Corbeaux est un groupe français, et cela se voit. Par le patronyme sous lequel évoluent les quatre membres constituant le line-up, par le nom de certaines pistes, les doutes seront peu permis. Mais surtout, les musiciens jouent dans l'univers du post-rock, où des maîtres comme Mono, Jakob et God is an Astronaut sont déjà vus comme des références, et dans lequel de jeunes loups prometteurs tels Lost in Kiev font leurs armes. Qu'en est-il pour ces Bretons? Nouvel espoir de la scène grâce à leur seconde offrande Hit the Head?
L'étiquette post-rock est, sans aucun doute possible, applicable au propos de la formation, tant celle-ci joue dans les carcans du genre. Pour autant, rester ancré dans un style ne se résume pas forcément à se cantonner au rang de suiveur bien discret, et dans le cas du quatuor, la formule délivrée fonctionne à merveille. L'exemple d'un « 7th Avenue » est assez parlant. Le titre ne cherche jamais réellement à s'éloigner des terrains connus mais développe une ambiance très prenante. Les sonorités ont beau être typiques du genre, les influences du combo sont proprement digérées et l'ensemble ne sonne jamais comme un vulgaire calque d'autres grands noms ayant façonné ce style musical. Pour autant, bien que l'originalité ne soit pas la qualité première de Corbeaux, les Bretons s'amusent à développer de multiples facettes, permettant ainsi de correctement diversifier le propos et de ne jamais tomber dans l'ennui. Sentiment également évité par la courte durée de l’œuvre, ne comprenant que six pistes.
Ce qui donne un charme caractéristique à Hit the Head, c'est cet aspect déstructuré présent dans les compositions, quasi-mathématique.
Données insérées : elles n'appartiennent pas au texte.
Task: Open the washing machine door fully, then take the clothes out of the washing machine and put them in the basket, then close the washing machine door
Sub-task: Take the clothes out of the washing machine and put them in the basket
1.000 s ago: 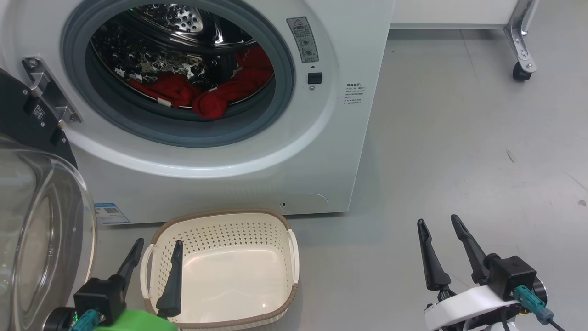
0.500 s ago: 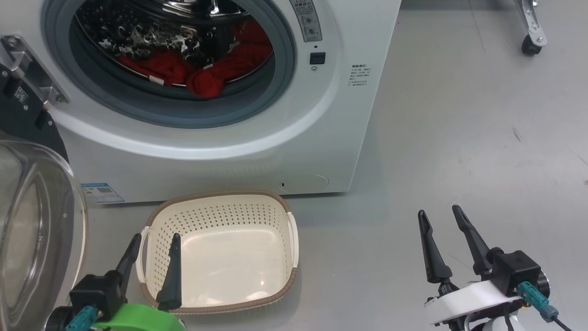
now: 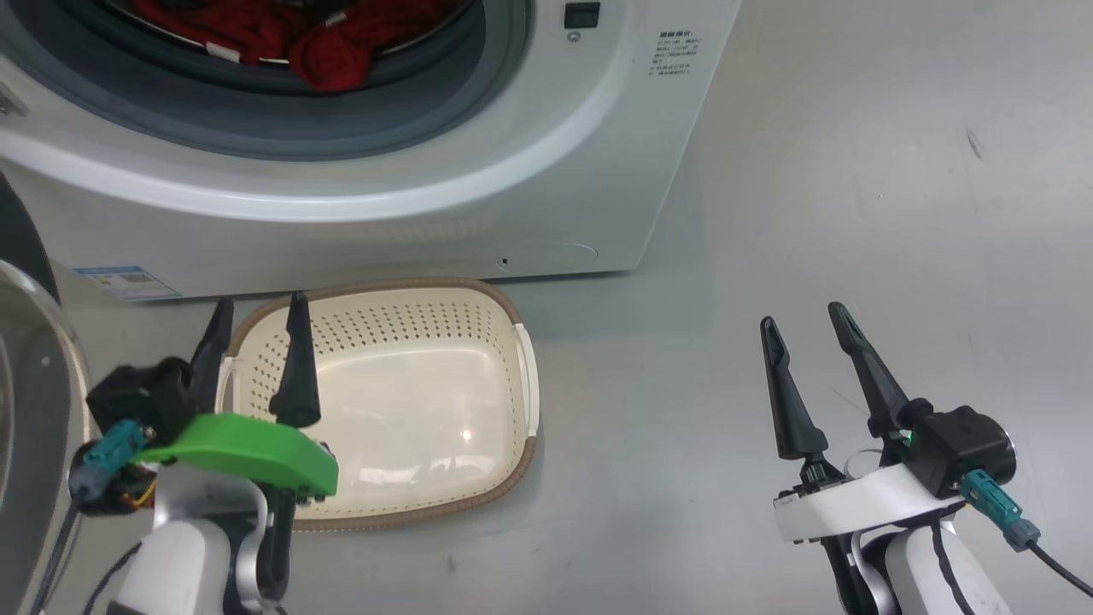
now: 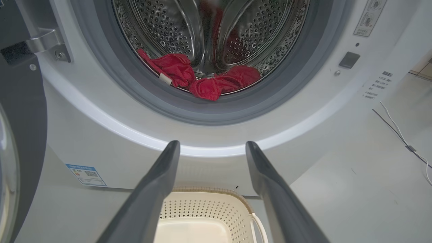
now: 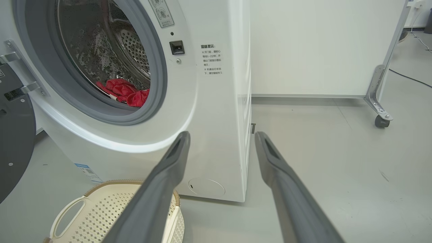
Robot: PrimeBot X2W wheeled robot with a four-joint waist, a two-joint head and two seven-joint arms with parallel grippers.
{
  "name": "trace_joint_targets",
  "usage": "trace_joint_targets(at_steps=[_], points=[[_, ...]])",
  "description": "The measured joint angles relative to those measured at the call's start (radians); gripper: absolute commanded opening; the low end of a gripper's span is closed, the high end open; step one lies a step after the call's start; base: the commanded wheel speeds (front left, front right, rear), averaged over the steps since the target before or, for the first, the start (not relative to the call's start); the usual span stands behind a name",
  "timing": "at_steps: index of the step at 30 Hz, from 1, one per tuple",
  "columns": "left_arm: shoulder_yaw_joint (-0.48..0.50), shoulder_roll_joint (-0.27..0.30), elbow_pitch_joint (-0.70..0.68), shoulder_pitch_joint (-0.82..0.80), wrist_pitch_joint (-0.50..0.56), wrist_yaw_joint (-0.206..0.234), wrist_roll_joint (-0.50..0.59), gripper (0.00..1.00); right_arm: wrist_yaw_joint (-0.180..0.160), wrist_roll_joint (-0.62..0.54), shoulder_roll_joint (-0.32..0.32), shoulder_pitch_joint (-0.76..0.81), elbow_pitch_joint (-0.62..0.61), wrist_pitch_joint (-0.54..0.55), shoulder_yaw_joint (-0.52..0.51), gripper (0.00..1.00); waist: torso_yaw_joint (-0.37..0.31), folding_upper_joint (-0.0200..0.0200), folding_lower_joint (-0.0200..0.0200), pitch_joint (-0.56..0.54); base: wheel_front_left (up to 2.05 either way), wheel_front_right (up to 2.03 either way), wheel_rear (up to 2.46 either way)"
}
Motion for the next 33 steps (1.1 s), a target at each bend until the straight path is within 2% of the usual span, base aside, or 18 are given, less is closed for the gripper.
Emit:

Cet élément, qui aurait pu se transformer en véritable piège, est agréablement bien maîtrisé et donne à « Cran d'Arrêt » ou « Sur un Fil » un regain considérable d'intérêt. Ces excellentes idées aident ainsi à pallier l'absence de chant, en laissant simplement les instruments parler, et immergeant davantage l'auditeur dans l'univers du groupe. Et si l'ambiance est un point primordial pour Corbeaux, les musiciens n'hésitent jamais à dynamiser leurs pistes. La section rythmique se fait bien plus agressive sur « La Bagarre », mais le groupe se sert également de ces nombreux crescendos à de multiples occasions. Pari réussi, ces touches de violence donnant au disque un aspect intense qui prend aux tripes. La piste de conclusion « Ezimpurkor » est une parfaite synthèse des efforts des Français, reprenant les nombreuses idées disséminées sur le disque afin d'en tirer le meilleur parti. Seulement, sur cette fin de parcours, les quatre musiciens ajoutent une voix lointaine, se muant par la suite en un véritable chant, délaissant ainsi l'influence God is an Astronaut pour quelque chose de plus sombre et musclé. Un final à la hauteur, qui laisse ainsi sur une impression globale positive.
Ainsi, en dépit d'inspirations perceptibles, le disque réussit à s'en éloigner à plusieurs reprises, dans le but de délivrer un propos personnel, à l'instar de ce dernier titre qui bascule vers des rives différentes. Hit the Head est une belle réussite, qui, sans bouleverser les codes établis du post-rock, parvient à tirer son épingle du jeu et se placer comme une sortie très intéressante. Nul doute que Corbeaux a les armes pour se tracer un bel avenir.